La question de savoir si oui ou non le premier ministre Jean-Claude Juncker devrait présenter ses excuses à la communauté juive pour la collaboration de la Commission administrative dans la déportation révèle un malaise profond dans l’historiographie luxembourgeoise.
« Je suis tout de même déçu. » Tel est le sentiment de Serge Hoffmann, ancien conservateur aux Archives nationales, qui, dans une lettre ouverte au Tageblatt de l’automne dernier, avait demandé à Jean-Claude Juncker s’il n’était pas opportun de se rallier à son collègue belge Elio di Rupo et de présenter des excuses à la communauté juive pour les faits qui se sont déroulés entre mai et décembre 1940. A cette époque, la Commission administrative gérait le pays en l’absence du gouvernement régulier qui était en exil. Par la suite, le député socialiste Ben Fayot avait adressé une question parlementaire à Juncker. Dans sa réponse, le premier ministre se montre plutôt réticent : « Il subsiste en effet un certain flou concernant les événements de l’époque », déplore-t-il. Et d’annoncer qu’il chargera lui-même des spécialistes en histoire contemporaine de « porter un regard critique » sur cette sombre période.
Pour Serge Hoffmann, le geste du premier ministre ne peut vouloir dire qu’une chose : « Il essaie de gagner du temps », juge-t-il. Et de continuer : « Les documents des archives dont nous avons connaissance démontrent clairement qu’il y a eu collaboration. La Commission administrative a ordonné aux commissaires de district et aux maires de livrer les noms d’enfants et de familles juives. C’est ce qu’on appelle de la collaboration administrative, même si la commission ne pouvait rien savoir sur la solution finale, qui ne fut introduite qu’en 1942. Certes, des flous subsistent par exemple à propos de la question concernant la collaboration des forces de l’ordre.
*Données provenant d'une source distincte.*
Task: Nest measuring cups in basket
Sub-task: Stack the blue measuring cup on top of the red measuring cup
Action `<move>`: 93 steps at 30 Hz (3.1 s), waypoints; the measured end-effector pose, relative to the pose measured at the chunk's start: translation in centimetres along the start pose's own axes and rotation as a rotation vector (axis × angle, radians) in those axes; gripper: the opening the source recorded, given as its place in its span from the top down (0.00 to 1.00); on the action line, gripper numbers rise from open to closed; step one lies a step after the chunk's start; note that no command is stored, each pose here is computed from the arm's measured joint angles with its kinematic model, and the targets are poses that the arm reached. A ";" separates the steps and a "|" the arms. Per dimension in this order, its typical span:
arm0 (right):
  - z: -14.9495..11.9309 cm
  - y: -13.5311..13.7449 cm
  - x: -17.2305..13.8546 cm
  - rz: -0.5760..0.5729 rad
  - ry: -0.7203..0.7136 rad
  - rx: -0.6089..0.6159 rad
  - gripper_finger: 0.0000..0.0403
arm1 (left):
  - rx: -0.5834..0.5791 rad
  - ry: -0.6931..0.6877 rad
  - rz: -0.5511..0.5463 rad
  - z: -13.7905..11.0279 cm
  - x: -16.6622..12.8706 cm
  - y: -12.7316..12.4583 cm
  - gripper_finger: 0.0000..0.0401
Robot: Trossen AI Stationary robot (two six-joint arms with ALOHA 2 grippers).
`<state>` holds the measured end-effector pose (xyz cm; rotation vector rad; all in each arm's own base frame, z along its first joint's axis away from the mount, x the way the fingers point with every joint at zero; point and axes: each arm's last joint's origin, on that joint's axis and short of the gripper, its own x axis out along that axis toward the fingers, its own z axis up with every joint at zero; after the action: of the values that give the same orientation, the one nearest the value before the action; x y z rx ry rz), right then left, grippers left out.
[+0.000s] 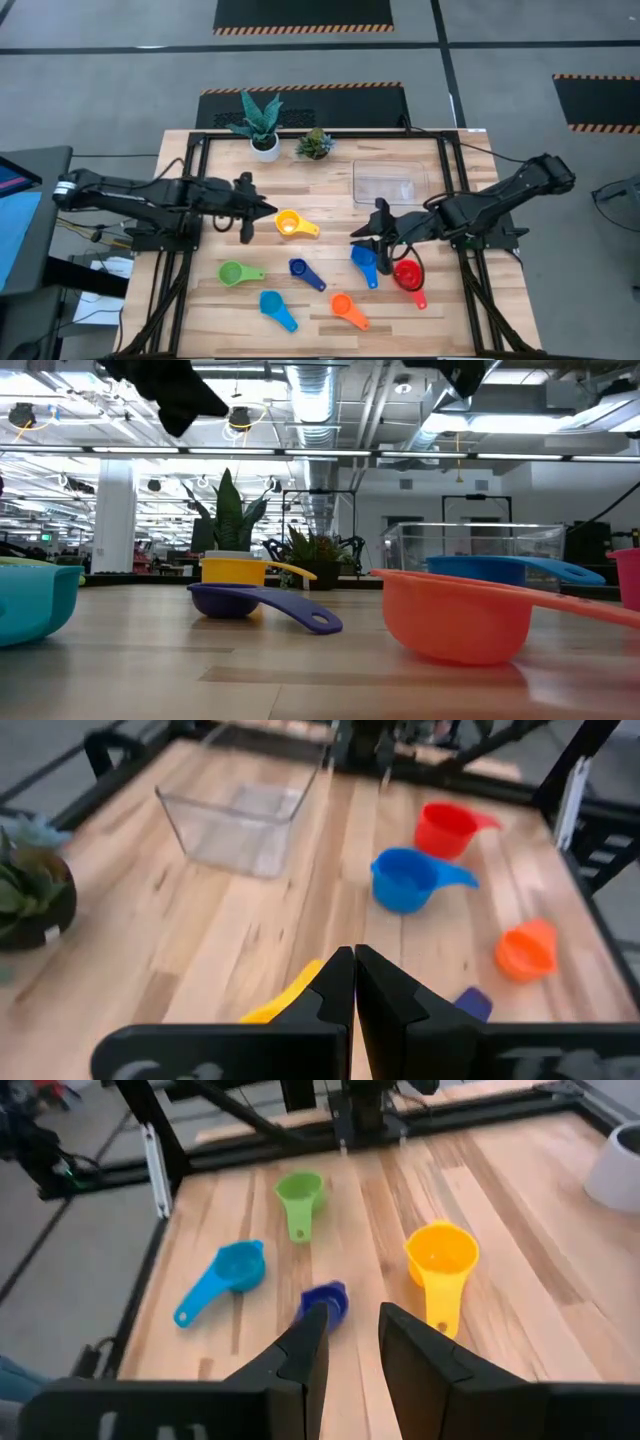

Les fonds qu’on trouve aux archives et qui nous ont été fournis par la police présentent tous des lacunes correspondant à cette période. »
Question prématurée
Alors que pour Serge Hoffmann tout comme pour l’historien Denis Scuto dans une carte blanche sur RTL, la question ne fait aucun doute, un autre historien, Vincent Artuso, qui vient d’obtenir son doctorat en histoire justement sur le sujet de la collaboration et dont le woxx publiera les bonnes feuilles à partir du numéro 1204, essaie de tempérer : « La question est prématurée. Pendant des décennies le mythe de la résistance des Luxembourgeois et de la seule légitimité du gouvernement en exil a persisté. Dans les faits, la Commission administrative lui a d’emblée disputé cette légitimité pour appliquer sa propre politique : la collaboration avec l’Allemagne nazie en contrepartie du maintien de la souveraineté luxembourgeoise. Et la Commission administrative est allée très loin dans cette collaboration, en appliquant les mesures antisémites nazies et en aidant le Gauleiter à recenser les juifs. Pourtant, certains points rendent la question plus complexe, notamment celui de l’émigration hors d’Europe de près de 1.200 Juifs sur les 2.000 qui se trouvaient encore au Luxembourg après l’invasion. Cette émigration, unique en son genre en Europe, a été organisée à la fois par la Commission administrative, le Consistoire israélite, le gouvernement en exil et le Gauleiter. Avant d’aborder les excuses, il faudrait donc se pencher sur certaines questions : qui était, à l’époque, le représentant légitime de l’Etat ? De quel manière et dans quel but l’administration luxembourgeoise a-t-elle collaboré aux persécutions ? »
De toutes ces considérations, il en ressort du moins une chose : le mythe de la résistance de tous les Luxembourgeois est à enterrer à tout jamais et un regard objectif sur cette époque est plus que nécessaire.